Vehicle Shadow Refinement for Accurate Traffic Analysis
Find Innovative SolutionsGenerate Solutions
Solution Overview
Problem
Current traffic management systems face challenges in accurately determining vehicle characteristics, such as height, weight, and type, due to noise and speckle in lower resolution raster imagery, which affects the reliability of shadow representation and subsequent navigation and route planning.
Innovation Solution
A method and system that processes raster imagery to refine the representation of vehicle shadows by modifying pixel values based on the vehicle's shape, aligning the shadow edge with the vehicle outline, and using a reference vehicle's shadow correlation to determine vehicle characteristics like height, width, and type, enabling more accurate and efficient traffic management.

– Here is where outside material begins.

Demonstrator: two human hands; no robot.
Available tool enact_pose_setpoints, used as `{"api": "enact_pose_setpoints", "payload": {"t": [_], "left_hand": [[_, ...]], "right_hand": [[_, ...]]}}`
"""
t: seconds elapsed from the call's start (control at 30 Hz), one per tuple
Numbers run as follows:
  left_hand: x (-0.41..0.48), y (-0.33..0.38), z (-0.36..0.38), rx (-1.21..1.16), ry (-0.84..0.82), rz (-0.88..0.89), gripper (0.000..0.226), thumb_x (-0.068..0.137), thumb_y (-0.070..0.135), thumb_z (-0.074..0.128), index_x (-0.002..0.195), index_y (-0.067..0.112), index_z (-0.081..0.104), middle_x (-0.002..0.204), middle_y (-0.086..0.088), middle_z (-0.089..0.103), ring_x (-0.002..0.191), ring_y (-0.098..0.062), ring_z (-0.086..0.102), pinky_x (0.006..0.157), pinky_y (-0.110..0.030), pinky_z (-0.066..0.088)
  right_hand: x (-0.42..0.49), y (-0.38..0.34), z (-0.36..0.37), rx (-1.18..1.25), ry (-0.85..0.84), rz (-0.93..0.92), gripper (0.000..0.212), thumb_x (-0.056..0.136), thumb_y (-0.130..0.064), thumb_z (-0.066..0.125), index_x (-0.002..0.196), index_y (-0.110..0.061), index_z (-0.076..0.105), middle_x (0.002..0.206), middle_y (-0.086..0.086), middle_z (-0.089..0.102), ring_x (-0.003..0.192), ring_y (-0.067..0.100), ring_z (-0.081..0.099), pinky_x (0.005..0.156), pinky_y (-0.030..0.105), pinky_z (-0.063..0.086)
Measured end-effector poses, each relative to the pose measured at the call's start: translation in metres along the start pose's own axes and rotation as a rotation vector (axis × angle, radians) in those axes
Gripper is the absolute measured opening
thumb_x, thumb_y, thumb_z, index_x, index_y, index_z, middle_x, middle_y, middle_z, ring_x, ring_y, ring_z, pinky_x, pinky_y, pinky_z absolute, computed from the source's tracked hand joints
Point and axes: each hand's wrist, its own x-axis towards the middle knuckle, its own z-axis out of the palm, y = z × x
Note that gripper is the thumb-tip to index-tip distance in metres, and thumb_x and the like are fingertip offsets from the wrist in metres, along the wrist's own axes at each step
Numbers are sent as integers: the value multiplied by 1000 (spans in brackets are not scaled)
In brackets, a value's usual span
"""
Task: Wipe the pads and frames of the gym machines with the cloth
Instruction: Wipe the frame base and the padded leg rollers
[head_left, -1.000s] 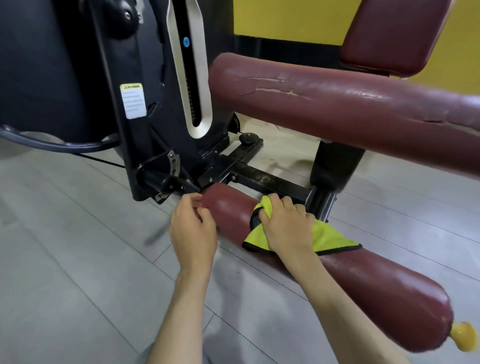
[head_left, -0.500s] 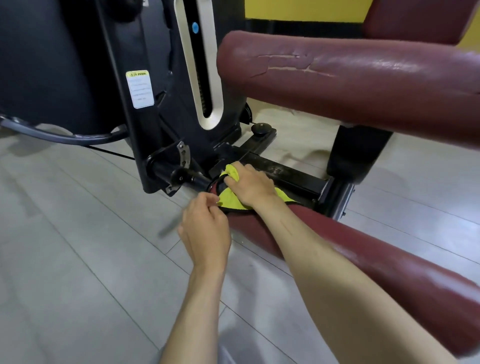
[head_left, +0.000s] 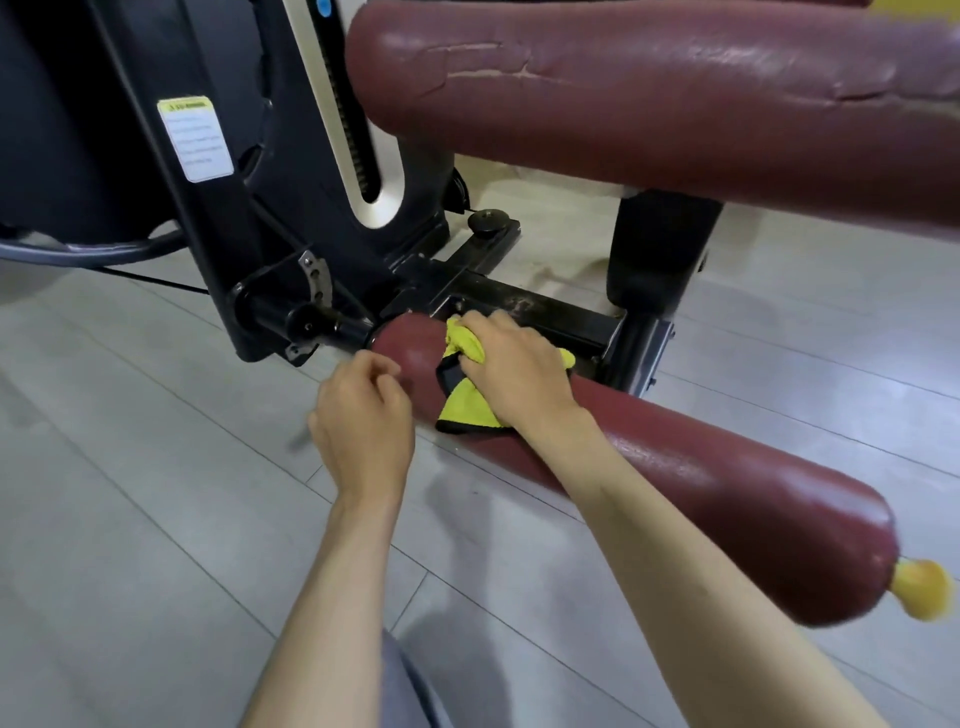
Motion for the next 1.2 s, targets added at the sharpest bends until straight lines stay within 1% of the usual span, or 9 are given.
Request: {"api": "enact_pose_setpoints", "payload": {"t": [0.23,0.43,0.57,0.73,0.8,0.87,1.03,1.13,1.2], "left_hand": [[-4,8,12,6,-7,121,23,89,13,46,98,23,65,94,12,68,93,-20,64,89,-51,51],[-16,23,25,85,-54,254,18,91,9,53,94,21,66,93,7,67,88,-21,58,84,-46,46],[-21,34,32,169,-48,404,16,90,9,55,96,20,66,93,5,67,87,-21,56,76,-38,39],[-32,47,39,199,-111,511,15,88,12,57,96,23,66,94,7,64,87,-19,53,75,-31,27],[-37,48,28,234,-147,590,14,89,14,58,98,22,65,94,7,63,88,-20,54,77,-34,34],[-40,44,8,278,-179,619,13,88,12,61,98,19,65,93,6,62,87,-22,54,78,-37,39],[-56,22,-61,400,-290,493,18,88,6,59,98,18,69,94,5,66,90,-25,61,78,-38,40],[-67,46,-104,386,-341,459,24,89,13,48,94,18,71,93,6,67,86,-24,60,74,-38,41],[-70,76,-138,371,-379,440,23,88,13,48,92,18,70,91,7,66,83,-24,59,71,-38,42]], "right_hand": [[-73,46,-38,-154,102,171,35,98,-44,54,131,-32,53,113,-3,61,98,30,62,72,39,43],[-114,58,-47,-86,255,253,34,88,-31,69,122,-33,65,113,-9,65,108,25,60,90,42,39],[-129,55,-38,-115,342,177,37,82,-24,74,119,-31,67,117,-8,65,117,29,59,97,44,40],[-168,51,-43,-63,310,-1,29,93,-32,62,121,-25,68,128,-10,65,141,27,47,111,47,37],[-191,44,-44,-63,263,-21,31,94,-39,57,118,-23,68,119,-9,66,132,25,55,105,47,41],[-209,34,-45,-66,219,-23,32,93,-42,57,115,-22,70,110,-9,66,112,25,63,96,44,45],[-219,-1,-79,158,78,89,25,95,-44,55,112,-28,63,100,-13,67,92,14,62,83,29,41],[-210,-28,-140,263,-5,196,21,91,-40,55,108,-31,62,97,-17,66,85,11,57,75,34,49],[-206,-47,-183,312,-118,280,27,91,-46,50,112,-36,62,105,-19,66,91,11,61,72,39,53]]}}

Engineering Contradictions & Design Principles
Engineering Contradiction Analysis
1Productivity
If lower resolution raster imagery is used, then processing resources are conserved and computational efficiency is improved, but the accuracy of vehicle characteristic determination deteriorates due to noise and speckle in shadow representation
Solution Approach 1:
The system performs preliminary actions by extracting the vehicle outline before processing the shadow. This pre-extracted geometric information is then used to guide the shadow refinement process, allowing the system to start with a known reference shape that will be used to correct the noisy shadow data.
Solution Approach 2:
The vehicle outline acts as an intermediary between the raw shadow data and the final vehicle characteristics. The outline serves as a mediating geometric representation that bridges the gap between the noisy raster shadow and the accurate vehicle dimensions needed for traffic management.
Solution Approach 3:
The system changes parameters by modifying the shadow representation from a noisy pixel-based image to a refined geometric shape that conforms to the vehicle outline. This parameter transformation converts irregular shadow data into standardized dimensional measurements that can be reliably used for vehicle classification.
2Measurement precision
If high resolution imagery is used, then vehicle characteristics can be determined with higher accuracy, but processing resources are consumed and computational complexity increases
Solution Approach 1:
The system extracts only the essential geometric information from the high-resolution imagery - specifically the vehicle outline and shadow boundary. By taking out only these critical geometric features rather than processing the entire high-resolution image, the system achieves accurate vehicle characteristic determination without the computational burden of processing all image data.
Solution Approach 2:
The processing is segmented into distinct stages: first extracting the vehicle outline, then processing the shadow separately, and finally combining these elements to determine vehicle characteristics. This segmentation allows each component to be processed with appropriate complexity levels, reducing overall computational requirements.
3Speed
If raster imagery processing is used without shadow refinement, then processing speed is improved, but the reliability of shadow representation and subsequent navigation planning deteriorates
Solution Approach 1:
The vehicle outline is extracted as a preliminary step before shadow refinement. This pre-extracted outline provides a reliable geometric reference that guides the subsequent shadow processing, ensuring that the final shadow representation accurately reflects the vehicle's true shape and dimensions.
Solution Approach 2:
The system uses feedback by comparing the extracted vehicle outline with the processed shadow representation. The outline serves as a reference against which the shadow is validated and refined, creating a feedback loop that ensures the shadow accurately represents the vehicle's actual geometry.
Data Source
AI summary
A method, system and computer program product are configured to analyze an image of a vehicle to determine a characteristic of the vehicle, such as may be represented by or otherwise at least partially defined by the shadow cast by the vehicle. In the context of a method, information is received identifying a vehicle from a raster image and the pixel values of the raster image are evaluated to identify pixels having pixel values representative of a shadow associated with the vehicle. The method also modifies a representation of the shadow by modifying the pixel values of the pixels based upon a shape of the vehicle such that the representation of the shadow, as modified, has a shape corresponding to the shape of the vehicle. The method additionally determines a characteristic of the vehicle based upon the representation of the shadow, as modified, that is associated with the vehicle.